Better With Popcorn

Pronger Speaks About Knee Surgery

There are plenty of things that make fans nervous.

But there are few things that are more excruciating than when a player gets hurt. Especially when he is arguably the most important member of your team.

Which is exactly how fans of the Philadelphia Flyers feel right about now.

Team captain Chris Pronger has had a rough run over the past two seasons.

After playing in all 82 games for the Flyers in 2009-10, Pronger missed 32 regular season games in 2010-11 with a laundry list of injuries, ranging in areas from his knees, hands and back.

Unfortunately, it seems to have carried over to this year as well.

Pronger has currently missed ten total games this season and has missed the teams last four. Not to mention, that he is expected to miss at least four weeks after having knee surgery on Tuesday afternoon.

On Thursday, Pronger gave an update as to how the procedure went.

“I’m feeling okay just ice and elevation, trying to get the swelling out,” he said. “I start my rehab tomorrow.”

How Pronger ended up at this point has been a chaotic process.

Prior to the start of November 21st’s game against the Carolina Hurricanes, General Manager Paul Holmgren announced that Pronger was going to miss the game due to a virus.

One week later, it was announced that he needed knee surgery.

“Well, my knee had kind of been bothering me. It’s gradually gotten worse since I came back from the eye injury,” he said. “When I stopped skating, as I started to try to work out, it started to bother me. I’d do daily workouts and try to do legs every other day and it got to a point where I couldn’t do my leg workouts so I knew something was wrong.”

Pronger recently turned 37 and is only in the second year of a seven-year contract.

With all the injuries starting to pile up, plenty have begun to question whether the captain’s durability is starting to become an issue. Especially with this being his second knee surgery in as many seasons.

But Pronger has been led to believe that this procedure was less severe.

“There was a little bit more damage on the one a couple years ago. There were pretty big chunks they took out and it was not as clean as this knee was,” he said. “The doctor was pretty pleased when he got in there to see what exactly was involved and was pretty pleased with what he saw.”

But even with the optimistic outlook, he was unable to provide a definite time-table for a return.

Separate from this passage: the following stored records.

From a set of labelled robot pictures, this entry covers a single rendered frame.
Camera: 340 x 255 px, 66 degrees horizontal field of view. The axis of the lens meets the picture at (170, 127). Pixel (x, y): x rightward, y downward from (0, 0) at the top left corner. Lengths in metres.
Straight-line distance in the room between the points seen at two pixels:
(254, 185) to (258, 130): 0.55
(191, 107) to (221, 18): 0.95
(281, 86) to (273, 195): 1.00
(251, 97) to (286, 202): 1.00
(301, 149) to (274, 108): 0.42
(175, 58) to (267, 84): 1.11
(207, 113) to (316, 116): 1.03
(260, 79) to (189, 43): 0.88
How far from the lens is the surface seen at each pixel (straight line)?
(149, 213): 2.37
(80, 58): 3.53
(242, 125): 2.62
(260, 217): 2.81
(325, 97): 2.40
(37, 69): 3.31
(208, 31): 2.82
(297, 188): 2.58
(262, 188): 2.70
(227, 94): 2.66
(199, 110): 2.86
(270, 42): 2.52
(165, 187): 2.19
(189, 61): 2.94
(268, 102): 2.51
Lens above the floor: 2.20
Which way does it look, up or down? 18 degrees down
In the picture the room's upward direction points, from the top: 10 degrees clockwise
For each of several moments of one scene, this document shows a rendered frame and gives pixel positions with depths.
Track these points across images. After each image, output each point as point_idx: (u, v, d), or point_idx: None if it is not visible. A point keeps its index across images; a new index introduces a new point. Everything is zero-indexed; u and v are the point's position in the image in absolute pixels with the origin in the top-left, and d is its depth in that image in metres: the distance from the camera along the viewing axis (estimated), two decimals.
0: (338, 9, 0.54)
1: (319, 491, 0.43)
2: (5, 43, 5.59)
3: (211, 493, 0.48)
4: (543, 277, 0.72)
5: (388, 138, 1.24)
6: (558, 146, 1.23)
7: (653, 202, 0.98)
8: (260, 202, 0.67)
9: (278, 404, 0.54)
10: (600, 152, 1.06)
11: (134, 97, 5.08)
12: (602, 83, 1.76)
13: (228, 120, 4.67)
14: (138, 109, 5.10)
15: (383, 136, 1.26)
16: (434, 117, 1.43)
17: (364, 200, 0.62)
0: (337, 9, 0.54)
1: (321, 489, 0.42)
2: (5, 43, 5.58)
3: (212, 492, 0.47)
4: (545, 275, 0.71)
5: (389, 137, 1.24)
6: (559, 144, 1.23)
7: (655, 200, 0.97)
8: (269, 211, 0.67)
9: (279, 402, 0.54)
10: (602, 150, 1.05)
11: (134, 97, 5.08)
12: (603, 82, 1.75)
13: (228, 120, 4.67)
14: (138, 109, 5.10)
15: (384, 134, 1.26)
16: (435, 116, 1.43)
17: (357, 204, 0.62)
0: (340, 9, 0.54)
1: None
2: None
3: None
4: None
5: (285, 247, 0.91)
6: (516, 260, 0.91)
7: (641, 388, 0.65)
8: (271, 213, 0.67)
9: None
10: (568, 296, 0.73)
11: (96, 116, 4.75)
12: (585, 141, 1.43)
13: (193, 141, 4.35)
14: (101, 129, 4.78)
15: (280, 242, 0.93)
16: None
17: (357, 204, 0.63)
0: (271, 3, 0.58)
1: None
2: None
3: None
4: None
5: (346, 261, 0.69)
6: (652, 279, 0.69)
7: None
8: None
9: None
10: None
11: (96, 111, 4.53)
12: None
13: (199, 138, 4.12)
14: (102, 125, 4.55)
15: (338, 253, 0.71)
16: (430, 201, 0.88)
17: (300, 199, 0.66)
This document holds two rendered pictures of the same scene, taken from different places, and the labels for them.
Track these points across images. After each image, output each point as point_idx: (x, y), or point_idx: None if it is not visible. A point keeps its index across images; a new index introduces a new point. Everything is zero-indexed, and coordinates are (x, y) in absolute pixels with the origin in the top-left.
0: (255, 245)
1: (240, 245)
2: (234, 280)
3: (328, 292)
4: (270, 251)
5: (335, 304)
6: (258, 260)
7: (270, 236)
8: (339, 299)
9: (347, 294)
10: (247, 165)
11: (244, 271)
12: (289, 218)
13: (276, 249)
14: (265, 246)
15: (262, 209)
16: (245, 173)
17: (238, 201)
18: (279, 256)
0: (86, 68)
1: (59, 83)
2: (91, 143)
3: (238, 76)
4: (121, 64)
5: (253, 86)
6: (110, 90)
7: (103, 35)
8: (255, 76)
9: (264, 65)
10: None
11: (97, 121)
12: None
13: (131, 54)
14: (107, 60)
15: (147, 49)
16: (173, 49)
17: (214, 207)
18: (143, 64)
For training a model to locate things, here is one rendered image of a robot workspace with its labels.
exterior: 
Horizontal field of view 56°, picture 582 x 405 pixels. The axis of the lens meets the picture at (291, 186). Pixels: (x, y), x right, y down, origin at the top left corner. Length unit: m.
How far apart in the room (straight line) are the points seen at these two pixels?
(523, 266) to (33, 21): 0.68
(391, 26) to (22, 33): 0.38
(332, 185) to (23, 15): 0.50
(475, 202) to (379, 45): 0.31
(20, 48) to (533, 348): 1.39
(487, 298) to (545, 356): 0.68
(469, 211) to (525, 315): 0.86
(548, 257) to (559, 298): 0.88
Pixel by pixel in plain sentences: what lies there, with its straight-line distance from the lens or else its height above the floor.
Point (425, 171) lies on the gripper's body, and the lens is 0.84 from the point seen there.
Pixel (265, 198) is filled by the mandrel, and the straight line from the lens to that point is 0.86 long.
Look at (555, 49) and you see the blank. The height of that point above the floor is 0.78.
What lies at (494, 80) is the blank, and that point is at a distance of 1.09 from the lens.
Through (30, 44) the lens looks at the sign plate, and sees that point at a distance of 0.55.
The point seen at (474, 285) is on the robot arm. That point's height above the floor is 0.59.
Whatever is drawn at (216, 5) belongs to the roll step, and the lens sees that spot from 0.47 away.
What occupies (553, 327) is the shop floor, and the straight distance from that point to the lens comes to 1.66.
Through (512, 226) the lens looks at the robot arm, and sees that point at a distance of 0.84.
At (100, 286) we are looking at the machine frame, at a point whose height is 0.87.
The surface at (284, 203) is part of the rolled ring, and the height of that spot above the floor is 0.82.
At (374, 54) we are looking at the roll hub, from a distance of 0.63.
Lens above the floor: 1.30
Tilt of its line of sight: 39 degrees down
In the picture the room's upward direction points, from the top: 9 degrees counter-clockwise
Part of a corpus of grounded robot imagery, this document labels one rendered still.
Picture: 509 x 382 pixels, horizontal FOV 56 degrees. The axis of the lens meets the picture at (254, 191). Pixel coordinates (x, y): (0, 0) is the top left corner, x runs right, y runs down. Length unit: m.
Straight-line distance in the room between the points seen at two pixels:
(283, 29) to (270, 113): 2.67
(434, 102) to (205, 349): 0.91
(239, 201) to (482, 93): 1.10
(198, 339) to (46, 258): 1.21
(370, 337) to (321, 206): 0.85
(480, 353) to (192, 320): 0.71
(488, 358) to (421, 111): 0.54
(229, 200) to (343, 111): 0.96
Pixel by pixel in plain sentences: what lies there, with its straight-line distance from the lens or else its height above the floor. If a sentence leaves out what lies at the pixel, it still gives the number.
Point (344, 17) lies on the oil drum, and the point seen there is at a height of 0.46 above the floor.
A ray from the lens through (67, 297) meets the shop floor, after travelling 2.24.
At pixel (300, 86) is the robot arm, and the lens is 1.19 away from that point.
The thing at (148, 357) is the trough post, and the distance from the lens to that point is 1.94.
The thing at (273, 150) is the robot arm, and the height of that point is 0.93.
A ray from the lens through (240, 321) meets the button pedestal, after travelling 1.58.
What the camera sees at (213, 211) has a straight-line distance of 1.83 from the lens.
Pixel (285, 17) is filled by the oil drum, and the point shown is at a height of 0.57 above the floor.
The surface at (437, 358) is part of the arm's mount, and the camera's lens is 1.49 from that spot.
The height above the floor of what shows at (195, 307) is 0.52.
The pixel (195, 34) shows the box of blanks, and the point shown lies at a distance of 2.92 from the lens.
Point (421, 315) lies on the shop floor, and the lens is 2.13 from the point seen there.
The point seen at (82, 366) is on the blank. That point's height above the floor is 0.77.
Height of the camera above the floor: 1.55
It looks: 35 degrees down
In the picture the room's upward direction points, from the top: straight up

“Gauging off of when I had my other knee done a couple of years ago, a month sounds about right,” he said. “But again, it may be three weeks, it may be six weeks, I don’t know. We just kind of gave a ballpark number because we don’t really know.”

It is difficult to ignore the mounting injuries. With so much invested in a player, in both a monetary and strategic sense, it’s hard not to become concerned that age may be catching up to him.

Pronger doesn’t view it that way in the slightest.

“It’s just one of those things. You look at the number of the injuries and they would seem to be kind of fluky,” he said. “Three of them I got hit with the puck or a stick. Are those everyday hockey occurrences? Yeah, it could happen to anybody. When you play the game hard and you play a lot of minutes you’re that much more inclined to have something happen to you because you’re always out there.”